Zhaleh Almaee Weinblatt of the Mandala Center for Change in Port Townsend leads roughly two dozen community members in a song during the Rally Against Hate on Saturday morning. (Cydney McFarland/Peninsula Daily News)

Port Townsend group talks about rallying community after election

PORT TOWNSEND — About 20 people ranging from small children attending with their parents to retirees gathered in downtown Port Townsend to protest hate and come up with ways to help the community came together in the weeks after the Nov. 8 presidential election.

They gathered in the rain at Haller Fountain on Saturday morning to sing songs, show their support and come up with ideas for the community.

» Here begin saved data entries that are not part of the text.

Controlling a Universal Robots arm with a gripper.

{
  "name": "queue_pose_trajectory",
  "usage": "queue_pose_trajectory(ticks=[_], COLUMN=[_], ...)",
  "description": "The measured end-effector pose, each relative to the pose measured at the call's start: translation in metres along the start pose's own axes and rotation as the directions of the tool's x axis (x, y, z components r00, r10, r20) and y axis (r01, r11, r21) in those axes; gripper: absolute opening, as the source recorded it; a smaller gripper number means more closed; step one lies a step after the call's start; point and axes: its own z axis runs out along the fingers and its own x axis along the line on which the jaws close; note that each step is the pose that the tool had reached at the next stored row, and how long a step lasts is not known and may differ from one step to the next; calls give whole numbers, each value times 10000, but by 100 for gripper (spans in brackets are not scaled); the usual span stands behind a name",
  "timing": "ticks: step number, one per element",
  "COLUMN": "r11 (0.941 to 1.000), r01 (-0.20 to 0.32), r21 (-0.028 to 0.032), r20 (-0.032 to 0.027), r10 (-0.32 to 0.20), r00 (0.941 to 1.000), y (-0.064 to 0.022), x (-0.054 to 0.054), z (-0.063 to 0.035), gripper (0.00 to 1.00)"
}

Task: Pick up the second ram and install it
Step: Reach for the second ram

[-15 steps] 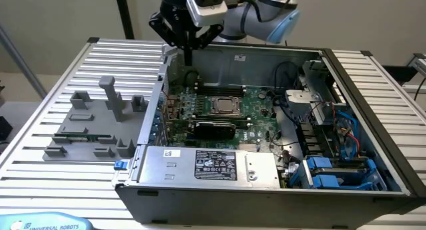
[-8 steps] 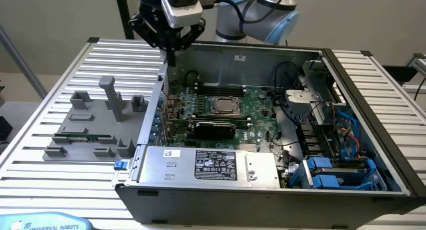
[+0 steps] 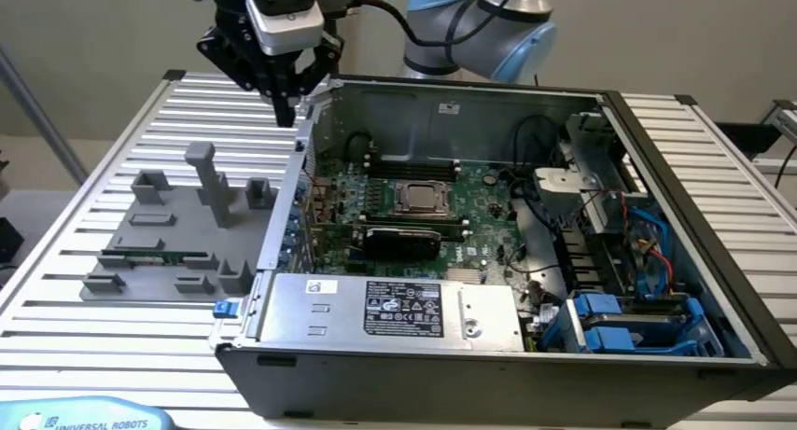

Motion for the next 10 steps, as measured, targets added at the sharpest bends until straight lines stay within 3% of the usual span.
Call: queue_pose_trajectory(ticks=[10], r11=[10000], r01=[1], r21=[65], r20=[4], r10=[-1], r00=[10000], y=[-59], x=[453], z=[47], gripper=[11])
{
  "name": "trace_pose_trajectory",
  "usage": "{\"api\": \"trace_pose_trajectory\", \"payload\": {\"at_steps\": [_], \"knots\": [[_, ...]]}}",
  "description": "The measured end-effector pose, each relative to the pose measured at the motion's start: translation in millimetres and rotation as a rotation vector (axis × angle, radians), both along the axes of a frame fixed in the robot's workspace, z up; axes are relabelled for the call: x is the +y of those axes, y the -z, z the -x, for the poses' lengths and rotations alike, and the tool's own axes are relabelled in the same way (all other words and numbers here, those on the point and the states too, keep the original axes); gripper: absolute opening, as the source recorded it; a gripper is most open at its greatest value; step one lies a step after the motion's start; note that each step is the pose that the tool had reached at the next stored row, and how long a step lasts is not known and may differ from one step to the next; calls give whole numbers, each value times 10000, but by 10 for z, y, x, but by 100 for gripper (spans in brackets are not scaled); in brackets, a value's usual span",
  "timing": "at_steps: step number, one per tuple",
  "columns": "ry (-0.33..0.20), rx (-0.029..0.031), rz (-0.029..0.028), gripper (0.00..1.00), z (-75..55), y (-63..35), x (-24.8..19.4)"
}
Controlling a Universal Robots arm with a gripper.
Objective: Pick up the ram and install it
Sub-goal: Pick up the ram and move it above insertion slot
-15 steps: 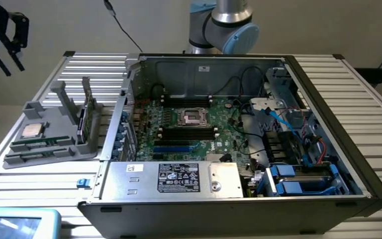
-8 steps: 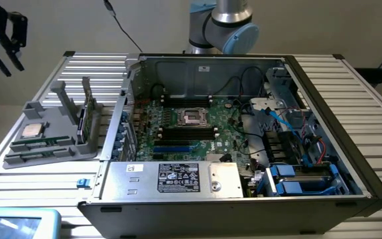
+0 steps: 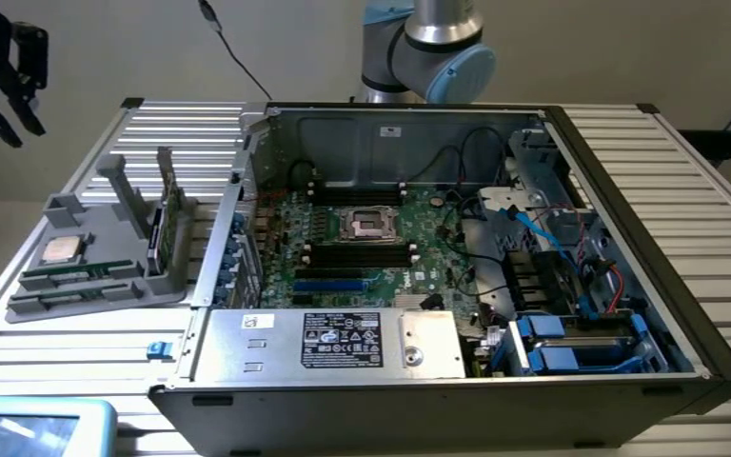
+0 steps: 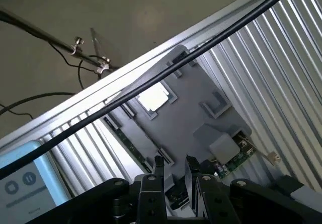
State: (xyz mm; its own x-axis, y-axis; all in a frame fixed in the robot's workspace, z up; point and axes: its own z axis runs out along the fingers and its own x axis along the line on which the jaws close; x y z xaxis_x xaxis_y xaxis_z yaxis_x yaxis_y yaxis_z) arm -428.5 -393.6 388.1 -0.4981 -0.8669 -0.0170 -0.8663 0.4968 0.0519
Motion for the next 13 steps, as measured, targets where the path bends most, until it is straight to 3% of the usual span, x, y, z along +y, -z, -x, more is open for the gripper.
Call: {"api": "trace_pose_trajectory", "payload": {"at_steps": [13], "knots": [[-2034, 0, 21, 30, 2, 16, 0]]}}
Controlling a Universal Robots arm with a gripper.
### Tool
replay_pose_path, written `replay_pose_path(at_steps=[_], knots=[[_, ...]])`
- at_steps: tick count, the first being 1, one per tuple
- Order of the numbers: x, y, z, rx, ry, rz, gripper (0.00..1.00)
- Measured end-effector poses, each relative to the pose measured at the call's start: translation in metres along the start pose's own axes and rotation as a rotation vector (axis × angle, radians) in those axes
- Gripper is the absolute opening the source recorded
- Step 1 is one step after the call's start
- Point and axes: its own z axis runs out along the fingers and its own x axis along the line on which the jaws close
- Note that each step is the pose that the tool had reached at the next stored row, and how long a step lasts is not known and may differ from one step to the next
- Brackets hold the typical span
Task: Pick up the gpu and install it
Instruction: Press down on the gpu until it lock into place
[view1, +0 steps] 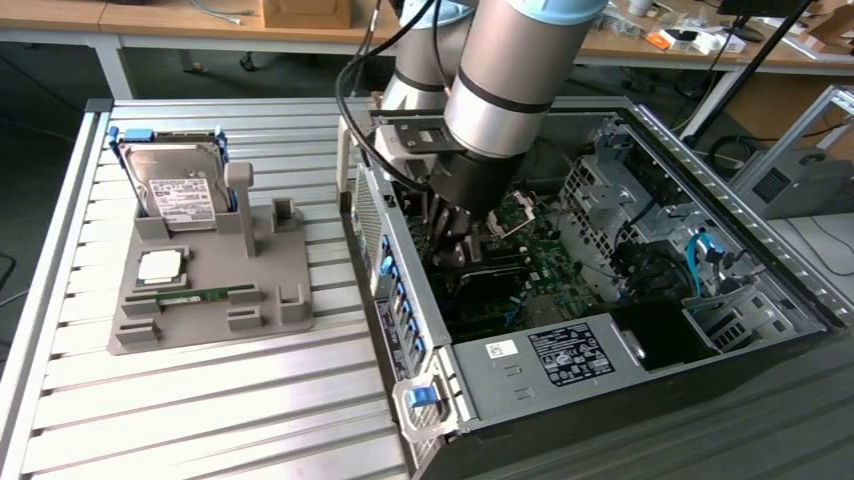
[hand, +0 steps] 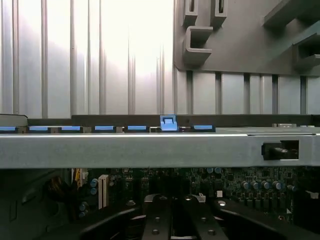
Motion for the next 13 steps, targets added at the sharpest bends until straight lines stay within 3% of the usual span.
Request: replay_pose_path(at_steps=[2,5,13], knots=[[0.0,0.0108,0.0007,0.0021,0.0,0.0,0.1],[0.0,0.0167,0.0011,0.0038,0.0,0.0,0.1],[0.001,0.0124,0.0017,0.0035,0.0,0.0,0.1]])
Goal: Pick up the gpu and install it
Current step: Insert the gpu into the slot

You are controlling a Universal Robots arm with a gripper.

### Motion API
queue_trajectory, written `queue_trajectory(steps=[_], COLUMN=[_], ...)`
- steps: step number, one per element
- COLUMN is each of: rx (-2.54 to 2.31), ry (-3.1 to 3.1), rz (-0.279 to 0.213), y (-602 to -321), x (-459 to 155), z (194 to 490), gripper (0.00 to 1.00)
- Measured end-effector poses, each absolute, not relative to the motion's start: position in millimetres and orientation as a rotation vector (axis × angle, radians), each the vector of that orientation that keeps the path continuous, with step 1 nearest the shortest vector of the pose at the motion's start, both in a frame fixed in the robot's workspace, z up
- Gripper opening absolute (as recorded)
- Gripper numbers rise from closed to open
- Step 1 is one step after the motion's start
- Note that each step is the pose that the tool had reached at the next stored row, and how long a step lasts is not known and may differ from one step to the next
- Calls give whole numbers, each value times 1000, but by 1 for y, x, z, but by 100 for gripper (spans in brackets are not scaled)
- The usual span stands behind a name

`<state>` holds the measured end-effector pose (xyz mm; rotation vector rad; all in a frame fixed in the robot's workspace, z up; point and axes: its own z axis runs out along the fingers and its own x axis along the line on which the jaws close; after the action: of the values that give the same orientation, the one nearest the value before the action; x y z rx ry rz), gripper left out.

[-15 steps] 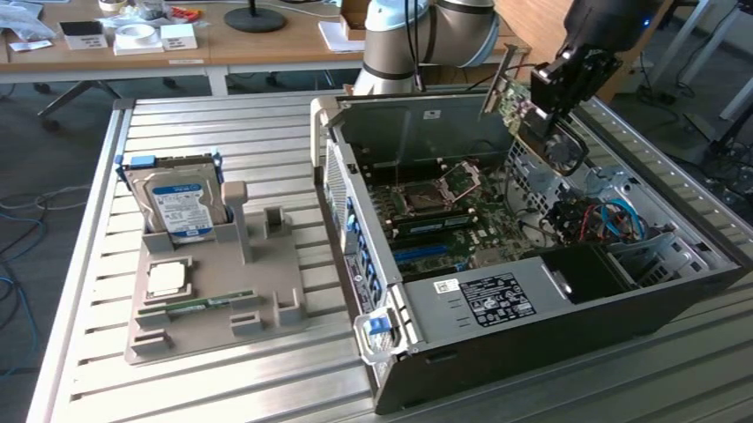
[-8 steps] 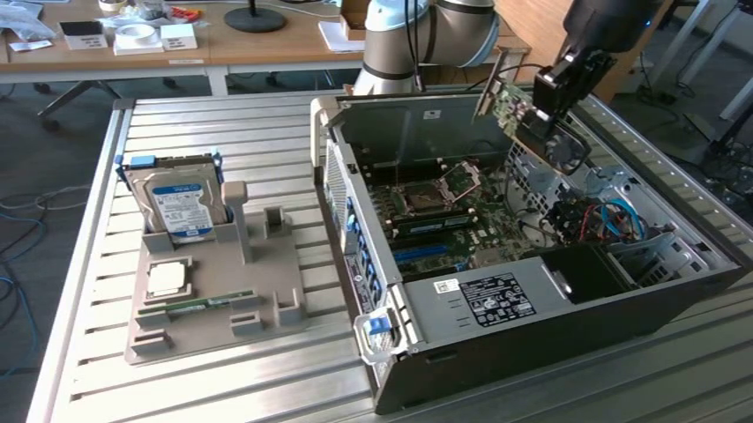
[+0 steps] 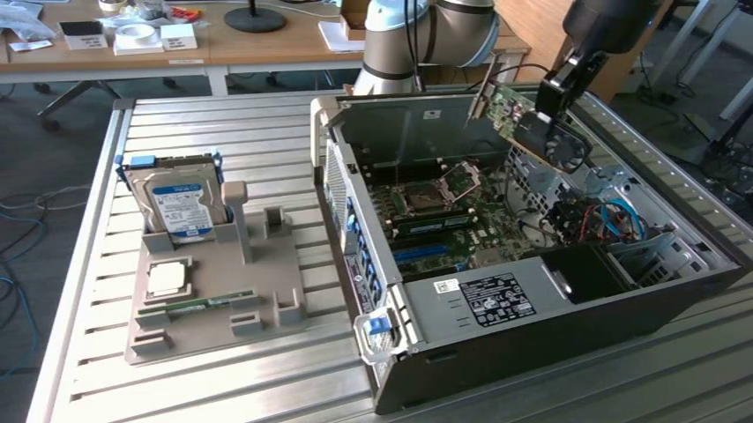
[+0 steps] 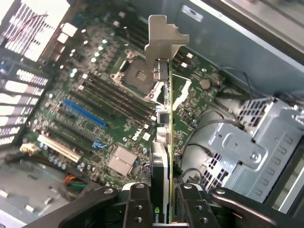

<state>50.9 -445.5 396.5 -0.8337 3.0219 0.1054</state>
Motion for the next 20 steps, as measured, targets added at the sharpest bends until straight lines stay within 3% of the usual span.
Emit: queue_trajectory(steps=[20], rx=[-1372], ry=[2832], rz=[106], y=[-445], x=[51], z=[395], gripper=[27])
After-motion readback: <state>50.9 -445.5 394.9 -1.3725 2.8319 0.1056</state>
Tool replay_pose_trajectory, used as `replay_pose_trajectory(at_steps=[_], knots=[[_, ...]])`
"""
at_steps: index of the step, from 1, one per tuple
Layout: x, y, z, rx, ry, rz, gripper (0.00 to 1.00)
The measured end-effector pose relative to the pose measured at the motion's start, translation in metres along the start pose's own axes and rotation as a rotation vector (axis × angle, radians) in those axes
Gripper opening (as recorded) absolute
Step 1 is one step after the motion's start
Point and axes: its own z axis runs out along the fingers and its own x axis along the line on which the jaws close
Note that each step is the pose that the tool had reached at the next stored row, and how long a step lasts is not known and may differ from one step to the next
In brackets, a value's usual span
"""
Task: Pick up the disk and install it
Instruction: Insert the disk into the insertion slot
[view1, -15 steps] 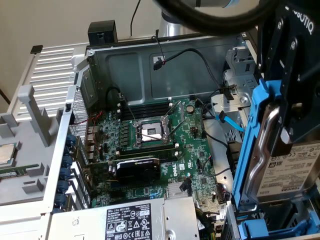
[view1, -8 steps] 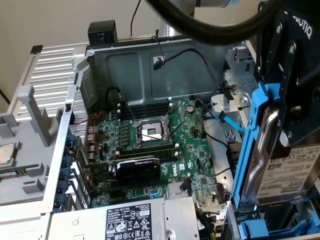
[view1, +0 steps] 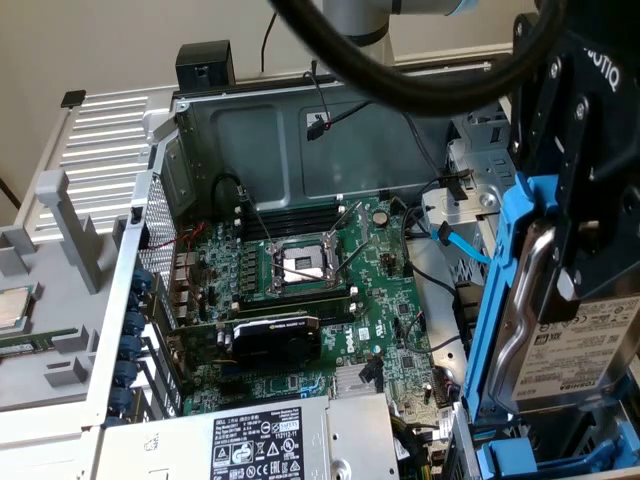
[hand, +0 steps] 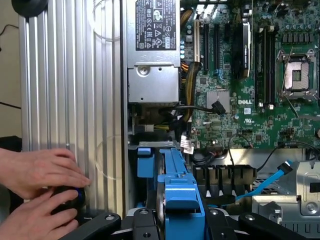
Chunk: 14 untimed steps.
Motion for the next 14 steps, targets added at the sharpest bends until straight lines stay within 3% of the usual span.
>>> replay_pose_trajectory(at_steps=[14], knots=[[-0.0001, -0.0004, 0.0052, 0.0, -0.0001, -0.001, 0.37]])
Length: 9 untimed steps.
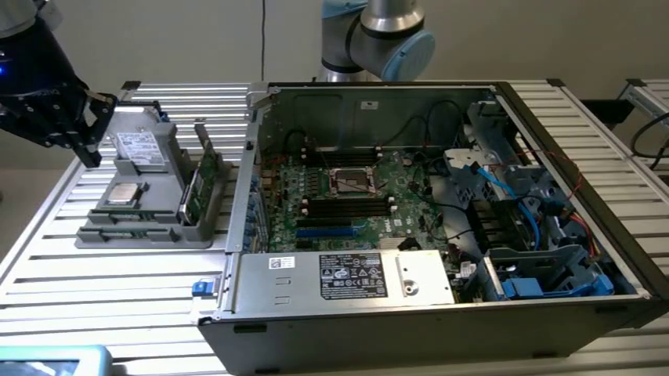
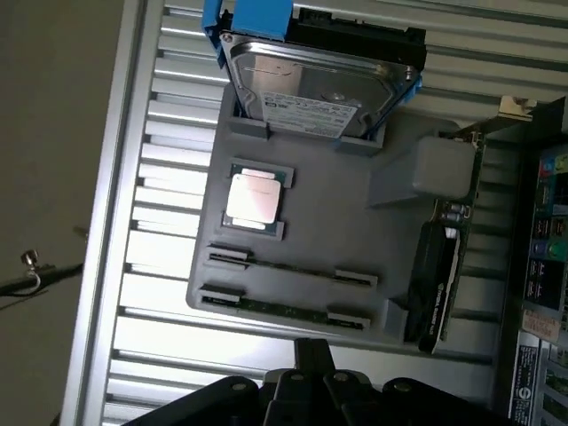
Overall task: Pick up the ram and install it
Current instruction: 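Pick up the ram and move it above insertion slot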
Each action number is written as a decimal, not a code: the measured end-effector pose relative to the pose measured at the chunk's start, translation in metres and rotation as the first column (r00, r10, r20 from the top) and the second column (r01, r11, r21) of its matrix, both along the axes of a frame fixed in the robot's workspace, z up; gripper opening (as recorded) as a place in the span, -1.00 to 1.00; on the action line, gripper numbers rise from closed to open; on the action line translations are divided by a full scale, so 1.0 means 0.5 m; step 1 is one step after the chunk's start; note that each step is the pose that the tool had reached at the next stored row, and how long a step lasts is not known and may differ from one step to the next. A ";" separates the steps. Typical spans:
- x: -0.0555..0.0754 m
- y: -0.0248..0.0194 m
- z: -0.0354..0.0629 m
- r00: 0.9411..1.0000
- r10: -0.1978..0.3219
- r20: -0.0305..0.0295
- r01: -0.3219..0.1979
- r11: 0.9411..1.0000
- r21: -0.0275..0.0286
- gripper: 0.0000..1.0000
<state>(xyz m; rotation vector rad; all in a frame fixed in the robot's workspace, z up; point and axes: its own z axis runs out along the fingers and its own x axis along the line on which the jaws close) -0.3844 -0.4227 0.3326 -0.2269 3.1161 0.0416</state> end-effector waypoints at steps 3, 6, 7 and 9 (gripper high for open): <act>0.000 0.0000 -0.001 0.999 0.054 0.000 -0.054 0.999 0.000 -0.79; 0.000 0.0000 -0.001 0.994 0.109 0.000 -0.109 0.994 0.000 -0.79; 0.000 0.0000 -0.001 0.992 0.127 0.000 -0.127 0.992 0.000 -0.79; 0.000 0.0000 -0.001 0.987 0.163 0.000 -0.163 0.987 0.000 -0.79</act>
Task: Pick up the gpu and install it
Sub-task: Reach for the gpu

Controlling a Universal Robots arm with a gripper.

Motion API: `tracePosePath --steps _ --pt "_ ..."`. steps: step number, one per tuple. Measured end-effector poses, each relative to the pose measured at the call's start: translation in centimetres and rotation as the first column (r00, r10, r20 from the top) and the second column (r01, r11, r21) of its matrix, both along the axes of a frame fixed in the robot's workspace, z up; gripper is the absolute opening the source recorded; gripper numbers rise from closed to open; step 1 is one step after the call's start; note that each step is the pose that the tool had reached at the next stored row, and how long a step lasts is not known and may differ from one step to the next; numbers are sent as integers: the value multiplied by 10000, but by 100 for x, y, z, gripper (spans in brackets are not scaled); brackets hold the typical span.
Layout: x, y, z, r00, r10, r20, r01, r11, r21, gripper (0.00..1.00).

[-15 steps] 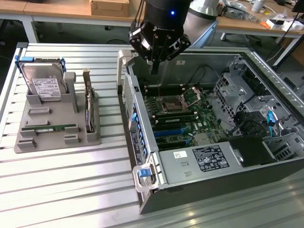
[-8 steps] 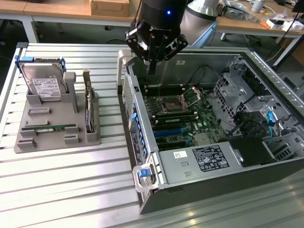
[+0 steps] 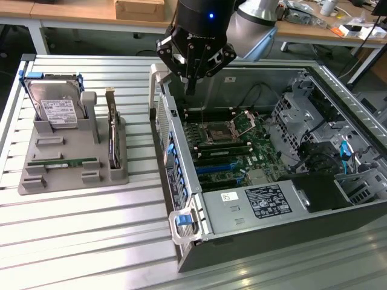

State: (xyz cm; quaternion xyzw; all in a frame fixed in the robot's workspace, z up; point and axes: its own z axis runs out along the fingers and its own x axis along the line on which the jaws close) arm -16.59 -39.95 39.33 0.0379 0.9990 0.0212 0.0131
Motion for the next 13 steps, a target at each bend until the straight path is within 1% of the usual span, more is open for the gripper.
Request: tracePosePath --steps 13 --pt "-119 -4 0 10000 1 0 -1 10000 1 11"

“The hate is coming and we have to put ourselves in front of it and love it,” said Zhaleh Almaee Weinblatt from the Mandala Center for Change in Port Townsend.

“If we know how to do anything in this town, it’s mobilize.”

Many gatherings across U.S.

The rally was one of many gatherings that have been held across the United States in the weeks following the presidential election.

According to the event’s Facebook page, it was a time for community members to express their opposition to the policies set forward by President-elect Donald Trump and his Cabinet during and after the election.

Weinblatt, who said she is an Iranian-American Jewish person, said that while she benefits from having light skin, there are many people in the community who don’t have that luxury and are very afraid of what a Trump presidency could mean for them.

She said that is true even in predominantly liberal areas such as Port Townsend and Jefferson County — which was named one of the state’s “bluest” counties by The Seattle Times after the 2012 election and which voted for Hillary Clinton over Trump 62.5 percent to 29.8 percent.

Two teachers spoke out about some of the issues they’ve seen in Port Townsend schools since election day.

Dee Hammons, a teacher at Jefferson Community School in Port Townsend, said she’s heard from students of color that they’ve been heckled with racial slurs while walking in town, younger students have come to her expressing fear that adopted family members could be sent away and she’s heard outrage from many female students who feel their rights would be threatened by a Trump presidency.

“The prevalent voice I hear from the kids is ‘Keep us safe,’ ” Hammons said. “We’re all scrambling to figure out how to do that.”

Some of those gathered put out ideas for how to make the Port Townsend community feel like a safe place for women, people of color and the LGBT community. Some pushed for making Port Townsend a sanctuary city, which means undocumented immigrants in the city would not be prosecuted for violating federal immigration laws.

Other ideas were setting up a community help line over social media for anyone who feels unsafe walking home at night or running errands to get help and support from the community and organizing self-defense classes for women.